Could you please retype all of the entries exactly as they appear?

[Excerpts from a dataset]
☆ ☆ ☆ ☆ ☆ ☆ ☆
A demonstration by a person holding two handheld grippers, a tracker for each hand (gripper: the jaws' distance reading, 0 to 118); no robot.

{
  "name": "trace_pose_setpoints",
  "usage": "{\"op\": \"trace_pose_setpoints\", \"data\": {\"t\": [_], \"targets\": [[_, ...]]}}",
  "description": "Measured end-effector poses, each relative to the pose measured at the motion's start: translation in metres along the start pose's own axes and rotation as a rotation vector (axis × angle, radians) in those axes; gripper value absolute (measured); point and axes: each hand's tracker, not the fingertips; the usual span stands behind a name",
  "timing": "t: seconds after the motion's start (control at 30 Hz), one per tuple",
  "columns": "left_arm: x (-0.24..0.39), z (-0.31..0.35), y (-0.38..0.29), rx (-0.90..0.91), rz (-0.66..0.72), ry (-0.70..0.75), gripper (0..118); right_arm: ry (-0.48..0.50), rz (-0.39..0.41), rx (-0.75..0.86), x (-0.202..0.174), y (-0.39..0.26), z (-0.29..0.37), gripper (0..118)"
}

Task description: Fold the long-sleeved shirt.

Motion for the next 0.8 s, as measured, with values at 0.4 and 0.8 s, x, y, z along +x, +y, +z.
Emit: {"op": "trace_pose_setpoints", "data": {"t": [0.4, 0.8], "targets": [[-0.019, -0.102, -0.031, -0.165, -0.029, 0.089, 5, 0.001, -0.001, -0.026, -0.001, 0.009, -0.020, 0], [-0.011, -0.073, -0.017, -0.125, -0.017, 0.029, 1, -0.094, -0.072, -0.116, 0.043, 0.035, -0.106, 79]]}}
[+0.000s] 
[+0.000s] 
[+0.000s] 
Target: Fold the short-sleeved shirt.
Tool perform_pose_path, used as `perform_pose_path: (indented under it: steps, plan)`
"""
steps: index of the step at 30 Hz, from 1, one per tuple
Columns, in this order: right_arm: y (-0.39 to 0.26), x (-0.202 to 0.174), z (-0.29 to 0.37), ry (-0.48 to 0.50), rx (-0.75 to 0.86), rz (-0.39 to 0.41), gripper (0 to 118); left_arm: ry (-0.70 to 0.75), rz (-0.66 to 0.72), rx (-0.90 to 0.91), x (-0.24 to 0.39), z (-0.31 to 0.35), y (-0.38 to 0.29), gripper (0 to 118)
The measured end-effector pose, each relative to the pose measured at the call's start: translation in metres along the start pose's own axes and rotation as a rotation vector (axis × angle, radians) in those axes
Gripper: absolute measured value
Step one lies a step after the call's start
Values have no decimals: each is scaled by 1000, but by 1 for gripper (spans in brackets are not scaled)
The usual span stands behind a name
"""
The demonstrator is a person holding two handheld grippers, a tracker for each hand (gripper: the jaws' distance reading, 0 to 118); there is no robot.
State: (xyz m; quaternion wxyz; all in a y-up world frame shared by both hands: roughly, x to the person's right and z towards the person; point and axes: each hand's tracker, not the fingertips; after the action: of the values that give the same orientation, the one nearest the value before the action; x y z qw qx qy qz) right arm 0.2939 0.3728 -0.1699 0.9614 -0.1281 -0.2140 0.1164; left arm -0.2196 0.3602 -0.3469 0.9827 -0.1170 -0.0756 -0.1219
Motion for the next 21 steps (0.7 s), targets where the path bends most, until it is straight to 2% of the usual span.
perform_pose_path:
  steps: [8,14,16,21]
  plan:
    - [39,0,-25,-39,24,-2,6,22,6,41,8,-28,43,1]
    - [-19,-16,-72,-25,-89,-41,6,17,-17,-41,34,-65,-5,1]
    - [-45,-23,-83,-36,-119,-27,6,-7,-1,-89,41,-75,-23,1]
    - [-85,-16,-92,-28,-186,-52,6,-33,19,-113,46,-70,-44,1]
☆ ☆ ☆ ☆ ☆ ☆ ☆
[Exercise output]
A demonstration by a person holding two handheld grippers, a tracker for each hand (gripper: the jaws' distance reading, 0 to 118); no robot.

{
  "name": "trace_pose_setpoints",
  "usage": "{\"op\": \"trace_pose_setpoints\", \"data\": {\"t\": [_], \"targets\": [[_, ...]]}}",
  "description": "Measured end-effector poses, each relative to the pose measured at the motion's start: translation in metres along the start pose's own axes and rotation as a rotation vector (axis × angle, radians) in those axes; gripper value absolute (measured); point and axes: each hand's tracker, not the fingertips; the usual span stands behind a name",
  "timing": "t: seconds after the motion's start (control at 30 Hz), one per tuple",
  "columns": "left_arm: x (-0.24..0.39), z (-0.31..0.35), y (-0.38..0.29), rx (-0.90..0.91), rz (-0.66..0.72), ry (-0.70..0.75), gripper (0..118); right_arm: ry (-0.48..0.50), rz (-0.39..0.41), rx (-0.75..0.86), x (-0.202..0.174), y (-0.39..0.26), z (-0.29..0.37), gripper (0..118)"
}

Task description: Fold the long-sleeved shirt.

Motion for the next 0.8 s, as measured, with values at 0.4 and 0.8 s, x, y, z along +x, +y, +z.
Emit: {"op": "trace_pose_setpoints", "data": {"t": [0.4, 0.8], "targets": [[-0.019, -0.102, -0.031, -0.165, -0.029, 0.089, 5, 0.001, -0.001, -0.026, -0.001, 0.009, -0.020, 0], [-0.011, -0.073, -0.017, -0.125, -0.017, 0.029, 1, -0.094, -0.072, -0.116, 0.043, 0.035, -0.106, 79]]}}
[+0.000s] 
[+0.000s] 
[+0.000s] 
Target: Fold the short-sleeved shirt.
Tool perform_pose_path, used as `perform_pose_path: (indented under it: steps, plan)`
"""
steps: index of the step at 30 Hz, from 1, one per tuple
Columns, in this order: right_arm: y (-0.39 to 0.26), x (-0.202 to 0.174), z (-0.29 to 0.37), ry (-0.48 to 0.50), rx (-0.75 to 0.86), rz (-0.39 to 0.41), gripper (0 to 118); left_arm: ry (-0.70 to 0.75), rz (-0.66 to 0.72), rx (-0.90 to 0.91), x (-0.24 to 0.39), z (-0.31 to 0.35), y (-0.38 to 0.29), gripper (0 to 118)
The measured end-effector pose, each relative to the pose measured at the call's start: translation in metres along the start pose's own axes and rotation as a rotation vector (axis × angle, radians) in those axes
Gripper: absolute measured value
Step one lies a step after the call's start
Values have no decimals: each is scaled by 1000, but by 1 for gripper (spans in brackets are not scaled)
The usual span stands behind a name
"""
The demonstrator is a person holding two handheld grippers, a tracker for each hand (gripper: the jaws' distance reading, 0 to 118); there is no robot.
State: (xyz m; quaternion wxyz; all in a y-up world frame shared by both hands: roughly, x to the person's right and z towards the person; point and axes: each hand's tracker, not the fingertips; after the action: of the values that give the same orientation, the one nearest the value before the action; x y z qw qx qy qz) right arm 0.2939 0.3728 -0.1699 0.9614 -0.1281 -0.2140 0.1164; left arm -0.2196 0.3602 -0.3469 0.9827 -0.1170 -0.0756 -0.1219
Motion for the next 21 steps (0.7 s), targets where the path bends most, until it is straight to 2% of the usual span.
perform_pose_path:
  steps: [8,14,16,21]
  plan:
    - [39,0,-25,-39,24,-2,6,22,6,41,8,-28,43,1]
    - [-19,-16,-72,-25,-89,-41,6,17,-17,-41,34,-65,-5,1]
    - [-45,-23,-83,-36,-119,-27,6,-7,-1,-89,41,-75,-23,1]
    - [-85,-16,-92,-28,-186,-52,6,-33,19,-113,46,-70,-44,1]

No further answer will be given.